Für Mittelfeldspieler Gojko Kacar war Chisinau allerdings nur Zwischenstation auf einem möglichen Olympia-Trip nach Peking. Der 21-Jährige machte sich noch auf den Weg nach Belgrad zur serbischen Olympia-Auswahl. Der Fußball-Weltverband FIFA hatte zuvor die Pflicht zur Abstellung bekräftigt. Hertha BSC will sich zwar nur dem internationalen Sportgerichtshof CAS beugen und hofft noch auf eine Rückkehr von Kacar. Die Sportrichter des CAS hatten die Klagen von Werder Bremen und Schalke 04 aber nicht angenommen. Die Entscheidung über ein Berufungsverfahren steht aber noch aus.
«Das ist eine junge Mannschaft, die das nicht als Belastung, sondern als Chance sieht», sagt Hertha-Präsident Werner Gegenbauer. Das Team habe begriffen, «dass es eine Auszeichnung ist, im UEFA-Cup zu spielen». Dank des Kantererfolgs im Hinspiel nahm Trainer Lucien Favre nur 17 Akteure mit nach Moldawien, darunter vier Talente im Alter von 17 beziehungsweise 18 Jahren. Die restliche Mannschaft bricht direkt nach Mallorca auf.
Sein Team stehe praktisch schon in der zweiten und letzten Qualifikationsrunde, die am Freitag ausgelost wird, sagt Favre. Der Schweizer duldet aber keinen Schlendrian in Chisinau, wohin die Partie aus Otaci verlegt wurde. «Das ist ein UEFA-Cup-Spiel. Wir müssen seriös spielen und wollen auch gewinnen», verlangt Favre.

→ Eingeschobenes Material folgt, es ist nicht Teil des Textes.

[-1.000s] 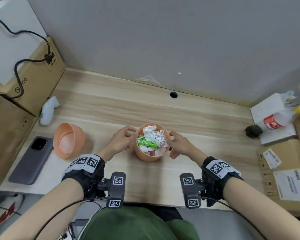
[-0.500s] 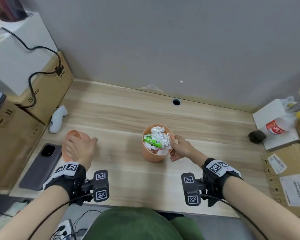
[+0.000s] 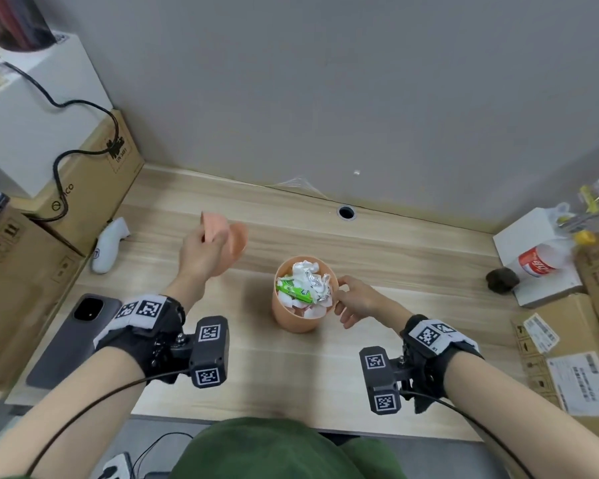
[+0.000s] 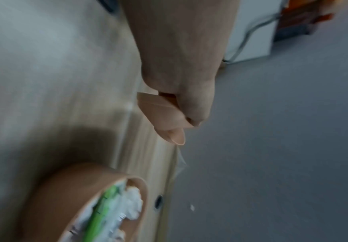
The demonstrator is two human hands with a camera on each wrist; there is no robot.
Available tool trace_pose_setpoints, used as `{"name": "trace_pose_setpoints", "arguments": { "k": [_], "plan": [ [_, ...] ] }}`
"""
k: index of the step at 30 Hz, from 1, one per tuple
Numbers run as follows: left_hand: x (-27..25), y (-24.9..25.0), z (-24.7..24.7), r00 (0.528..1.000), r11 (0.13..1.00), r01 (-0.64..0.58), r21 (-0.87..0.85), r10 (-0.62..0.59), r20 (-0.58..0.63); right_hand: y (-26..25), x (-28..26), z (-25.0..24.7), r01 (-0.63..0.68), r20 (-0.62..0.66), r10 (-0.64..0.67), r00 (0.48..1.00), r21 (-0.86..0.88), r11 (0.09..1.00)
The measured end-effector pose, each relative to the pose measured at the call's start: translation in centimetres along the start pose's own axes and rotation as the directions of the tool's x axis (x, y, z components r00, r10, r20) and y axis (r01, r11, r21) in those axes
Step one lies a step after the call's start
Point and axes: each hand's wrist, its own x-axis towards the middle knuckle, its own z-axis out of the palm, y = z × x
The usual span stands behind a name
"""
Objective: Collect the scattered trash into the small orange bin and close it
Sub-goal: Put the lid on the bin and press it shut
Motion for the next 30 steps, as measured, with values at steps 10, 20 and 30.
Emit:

Schwache Auftritte wie bei den Georgiern von Ameri Tiflis oder beim Aus im dänischen Odense hatte Hertha BSC in den vergangenen Jahren meist dann geliefert, wenn es eine nationale Fernsehpräsenz gab. Das Hinspiel gegen Otaci war dagegen schon gute Werbung. «Das war Fußball, der ihnen selbst Spaß gemacht hat», sagte Hertha-Chef Gegenbauer und verlangte, auch die Reise nach Moldawien zur deutschlandweiten Imageverbesserung zu nutzen.
Während Kapitän Arne Friedrich sein erstes Pflichtspiel seit dem verlorenen EM-Finale vor einem Monat bestreiten wird, blieben der kroatische Nationalspieler Josip Simunic und Patrick Ebert in Berlin. Simunic leidet unter einem Infekt, Ebert hat Magen-Darm-Probleme. Der brasilianische Neuzugang Cicero ist noch spielberechtigt. Erst in Mallorca zur Mannschaft stoßen werden die Offensivspieler Raffael und Lukasz Piszczek, der im Hinspiel gegen Otaci dreimal traf. Auch Verteidiger Steve von Bergen und der zweite Torhüter Christian Fiedler flogen nicht mit nach Chisinau, der erkrankte Manager Dieter Hoeneß blieb ebenfalls in Berlin. Dagegen trat der Serbe Gojko Kacar die Reise ungeachtet einer möglichen Olympia-Teilnahme an.